Regarde, fiston, parce qu'un jour tu ne verras plus. Ecoute, parce que tu n'entendras plus. Sens, touche, goûte, étreins, respire. Qu'au moins tu puisses affirmer, le moment venu, que cette vie qu'on te retire, tu l'as vécue.

§

C'est un temps où le garçon commence à entrevoir de quoi pourrait bien être, hélas, constituée l'existence : nombre de ravages et quelques ravissements. 

§

Et la nuit n'y coupait pas. Les nuits. Une et plurielle. Passé le seuil de l'obscurité ils se retrouvaient encore. Se rejoignaient. Chacun couché dans sa chambre, dans son lit, seul, ils ne se quittaient pas. Les songes sont poreux. Ils fermaient les yeux et c'était pire. La proie sitôt lâchée, l'ombre venait.
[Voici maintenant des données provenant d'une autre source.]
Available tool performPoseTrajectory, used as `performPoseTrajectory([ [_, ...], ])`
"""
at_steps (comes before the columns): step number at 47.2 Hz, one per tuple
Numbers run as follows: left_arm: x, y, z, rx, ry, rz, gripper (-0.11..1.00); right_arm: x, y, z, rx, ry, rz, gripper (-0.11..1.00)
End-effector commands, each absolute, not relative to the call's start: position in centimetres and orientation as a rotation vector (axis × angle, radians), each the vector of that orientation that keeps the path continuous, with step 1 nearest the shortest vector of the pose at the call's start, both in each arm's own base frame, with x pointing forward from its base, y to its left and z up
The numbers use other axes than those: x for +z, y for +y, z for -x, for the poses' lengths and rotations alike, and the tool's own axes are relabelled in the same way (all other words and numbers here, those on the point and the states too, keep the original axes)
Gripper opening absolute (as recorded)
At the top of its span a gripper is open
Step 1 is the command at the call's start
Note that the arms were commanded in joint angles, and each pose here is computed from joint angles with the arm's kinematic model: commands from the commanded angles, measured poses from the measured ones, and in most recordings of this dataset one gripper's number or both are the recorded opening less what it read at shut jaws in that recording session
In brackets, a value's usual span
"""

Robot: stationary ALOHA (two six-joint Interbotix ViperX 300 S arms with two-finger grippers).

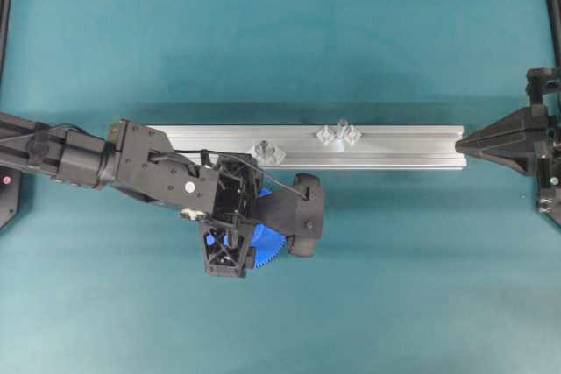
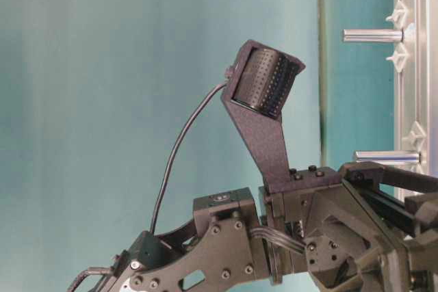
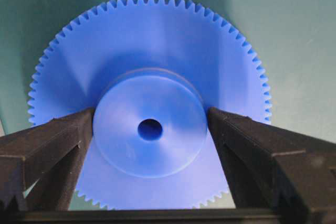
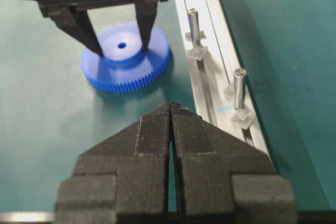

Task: Find the location of the shaft and insert the large gear.
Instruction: 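Close the left gripper on the gear hub, then lift the blue gear and carry it over the left shaft on the rail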

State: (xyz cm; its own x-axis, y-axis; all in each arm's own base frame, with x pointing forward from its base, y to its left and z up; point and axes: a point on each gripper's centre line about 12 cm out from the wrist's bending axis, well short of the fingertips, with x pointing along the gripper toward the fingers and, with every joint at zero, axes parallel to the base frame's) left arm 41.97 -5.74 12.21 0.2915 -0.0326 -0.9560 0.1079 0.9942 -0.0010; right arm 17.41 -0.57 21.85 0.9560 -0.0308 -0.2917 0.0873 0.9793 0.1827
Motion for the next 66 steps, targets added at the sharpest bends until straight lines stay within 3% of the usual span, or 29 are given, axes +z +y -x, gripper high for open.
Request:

L'ombre ? Dieu qu'elle était claire pourtant, lumineuse, et de chair, de chair, la succube ou l'incube, selon, qui les visitait. Tendres les griffes du mâle sillonnant les arpents entiers de la jeune femme, ses collines, ses vallées. Tendre et foisonnant la toison de la femelle dans laquelle le garçon se roulait, se vautrait, et dont l'odeur entêtante l'énivrait. Tout cela et davantage. Derrière la tenture de leurs paupières, dans l'enclave du rêve, sous couvert du secret, elle lui disait ce qu'elle ne pouvait lui dire, il lui faisait ce qu'il ne pouvait lui faire. N'était-ce vraiment qu'illusion ? Chimère ? Car les effets étaient bien réels. Les nerfs, les muscles tendus dans le sommeil. Et les brusques contractions du ventre. Et les élancements au creux des reins. Les convulsions. Et la torpeur qui s'ensuivait.
Le matin les trouvait épuisés, le corps rompu et moite, l'esprit confus, tandis que sur les draps froissés s'étalaient les preuves d'une fiévreuse empoignade, d'un suave calvaire. 

§

Il a peur du noir. La bougie qu'elle laisse allumée sur la table de chevet n'y change rien. Le noir est à l'intérieur. Il est profond.